= Abraham ben Jacob Cansino =

Spanish-Jewish poet

Abraham ben Jacob Cansino (Cancino) was a seventeenth-century Spanish-Jewish poet. He is the author of Aguddat Ezob (A Bunch of Hyssop), a collection of poems and rhetorical compositions, in three parts, praised very highly by Isaac Cansino and David Abu al-Khair. Abraham Cansino was once arrested by the Spanish authorities for having in his possession copies of the Babylonian and Jerusalem Talmuds. His son was also taken, and both were sent to Murcia, Spain, where they were treated like prisoners for a time, and fined; the copies of the Talmud were confiscated.

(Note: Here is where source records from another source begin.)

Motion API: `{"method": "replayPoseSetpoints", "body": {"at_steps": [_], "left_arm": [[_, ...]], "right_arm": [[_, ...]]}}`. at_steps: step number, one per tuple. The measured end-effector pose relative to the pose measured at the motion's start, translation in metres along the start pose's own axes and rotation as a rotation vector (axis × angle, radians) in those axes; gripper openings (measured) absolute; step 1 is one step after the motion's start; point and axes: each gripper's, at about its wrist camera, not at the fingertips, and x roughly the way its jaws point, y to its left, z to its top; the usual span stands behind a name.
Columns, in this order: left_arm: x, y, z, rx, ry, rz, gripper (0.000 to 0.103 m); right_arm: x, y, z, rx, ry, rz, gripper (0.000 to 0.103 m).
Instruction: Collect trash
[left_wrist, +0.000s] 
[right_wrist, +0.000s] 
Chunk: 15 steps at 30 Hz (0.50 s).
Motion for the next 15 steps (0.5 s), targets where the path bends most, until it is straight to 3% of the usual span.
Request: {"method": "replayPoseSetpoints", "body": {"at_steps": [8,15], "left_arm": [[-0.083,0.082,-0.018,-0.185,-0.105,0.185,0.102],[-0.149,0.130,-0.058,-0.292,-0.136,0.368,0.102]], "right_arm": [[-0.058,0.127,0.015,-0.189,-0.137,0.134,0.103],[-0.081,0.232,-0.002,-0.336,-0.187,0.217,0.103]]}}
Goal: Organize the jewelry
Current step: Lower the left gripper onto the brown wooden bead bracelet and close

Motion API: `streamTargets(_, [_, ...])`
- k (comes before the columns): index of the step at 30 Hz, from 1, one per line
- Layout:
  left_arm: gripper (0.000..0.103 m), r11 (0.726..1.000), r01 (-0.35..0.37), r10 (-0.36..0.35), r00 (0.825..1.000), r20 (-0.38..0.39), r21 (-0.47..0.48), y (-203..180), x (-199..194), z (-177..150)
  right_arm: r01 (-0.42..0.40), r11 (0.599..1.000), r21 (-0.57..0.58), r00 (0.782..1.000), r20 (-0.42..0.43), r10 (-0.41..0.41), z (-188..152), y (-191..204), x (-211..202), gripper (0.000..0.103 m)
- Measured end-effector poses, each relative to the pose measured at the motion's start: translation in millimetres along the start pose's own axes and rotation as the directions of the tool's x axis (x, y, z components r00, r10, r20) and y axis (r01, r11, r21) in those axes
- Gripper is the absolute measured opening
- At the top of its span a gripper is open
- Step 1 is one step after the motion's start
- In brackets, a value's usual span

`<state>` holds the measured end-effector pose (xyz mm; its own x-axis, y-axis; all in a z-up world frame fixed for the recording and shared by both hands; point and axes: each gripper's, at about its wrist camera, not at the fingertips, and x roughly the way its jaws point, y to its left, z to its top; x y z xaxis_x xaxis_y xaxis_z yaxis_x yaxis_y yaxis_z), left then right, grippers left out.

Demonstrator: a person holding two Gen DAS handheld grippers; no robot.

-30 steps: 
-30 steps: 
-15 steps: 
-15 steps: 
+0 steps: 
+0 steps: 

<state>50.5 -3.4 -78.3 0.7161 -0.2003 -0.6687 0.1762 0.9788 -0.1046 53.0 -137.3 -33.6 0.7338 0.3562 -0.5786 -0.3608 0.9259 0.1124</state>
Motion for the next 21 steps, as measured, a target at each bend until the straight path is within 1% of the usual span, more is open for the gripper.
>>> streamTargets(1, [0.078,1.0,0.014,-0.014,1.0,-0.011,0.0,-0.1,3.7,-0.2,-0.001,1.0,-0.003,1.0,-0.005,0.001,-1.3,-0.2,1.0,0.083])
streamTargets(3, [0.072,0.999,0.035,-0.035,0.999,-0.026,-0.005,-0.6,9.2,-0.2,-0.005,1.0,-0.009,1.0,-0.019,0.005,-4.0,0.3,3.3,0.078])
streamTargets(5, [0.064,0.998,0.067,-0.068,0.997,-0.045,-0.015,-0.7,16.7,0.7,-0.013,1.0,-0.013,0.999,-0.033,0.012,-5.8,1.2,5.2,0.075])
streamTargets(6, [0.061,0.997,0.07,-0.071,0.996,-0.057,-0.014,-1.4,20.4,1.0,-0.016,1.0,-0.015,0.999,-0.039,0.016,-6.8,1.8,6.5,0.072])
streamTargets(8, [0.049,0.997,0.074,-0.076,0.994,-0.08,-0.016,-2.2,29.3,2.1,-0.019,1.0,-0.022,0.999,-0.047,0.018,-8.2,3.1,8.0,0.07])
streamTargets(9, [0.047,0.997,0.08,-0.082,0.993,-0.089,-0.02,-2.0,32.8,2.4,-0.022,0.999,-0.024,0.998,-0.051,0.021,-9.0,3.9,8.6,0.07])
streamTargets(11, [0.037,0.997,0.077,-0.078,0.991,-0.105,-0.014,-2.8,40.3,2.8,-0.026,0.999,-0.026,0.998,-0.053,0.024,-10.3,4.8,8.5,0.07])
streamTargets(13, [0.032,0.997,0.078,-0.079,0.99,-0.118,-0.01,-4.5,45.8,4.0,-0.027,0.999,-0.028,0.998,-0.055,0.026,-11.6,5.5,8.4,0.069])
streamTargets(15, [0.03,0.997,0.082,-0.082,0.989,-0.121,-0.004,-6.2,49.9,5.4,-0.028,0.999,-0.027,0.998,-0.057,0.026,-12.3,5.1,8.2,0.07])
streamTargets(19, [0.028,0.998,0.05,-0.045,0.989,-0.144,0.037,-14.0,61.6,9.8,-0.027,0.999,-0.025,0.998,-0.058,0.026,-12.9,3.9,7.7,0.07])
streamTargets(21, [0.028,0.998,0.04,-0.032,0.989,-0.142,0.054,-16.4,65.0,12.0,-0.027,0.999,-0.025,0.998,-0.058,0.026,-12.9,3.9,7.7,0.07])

His friends and relatives wrote poems of consolation to him; to these he replied from Murcia.

There is also an Abraham Cansino, an authority mentioned in the Machzor Oran as writing, in the name of the Jewish community of Oran, to the communities of Algiers in 1661, of Jerusalem in 1663, and of Hebron in 1668. In 1679 he lived in Livorno, Italy, where he received a letter from Tunis. This Abraham Cansino may be identified with Abraham Cansino, rabbi and preacher, brother of Isaac Cansino of whom Wolf speaks (Bibl. Hebr. iii., Nos. 143b, 1101, and 1265c). Meyer Kayserling mentions an Abraham Cansino who was rabbi at Livorno in 1685, and evidently refers to the same person. Luzzatto thinks that this Abraham Cansino is not to be identified with the poet of the same name.

Another Abraham Cansino was an authority mentioned in the Machzor Oran as living at Livorno in 1709. As he is not addressed by the titles usually given to rabbis, Luzzatto thinks that he was not a rabbi, and therefore not to be identified with either of the above. The epitaph of an Abraham Cansino written by Jacob Sasportas is given in the Machzor Oran, but furnishes no indication of the place or date of its writing.

Mention is also made of an Abraham Cansino, author of the epitaph on David Francis, who died about 1696.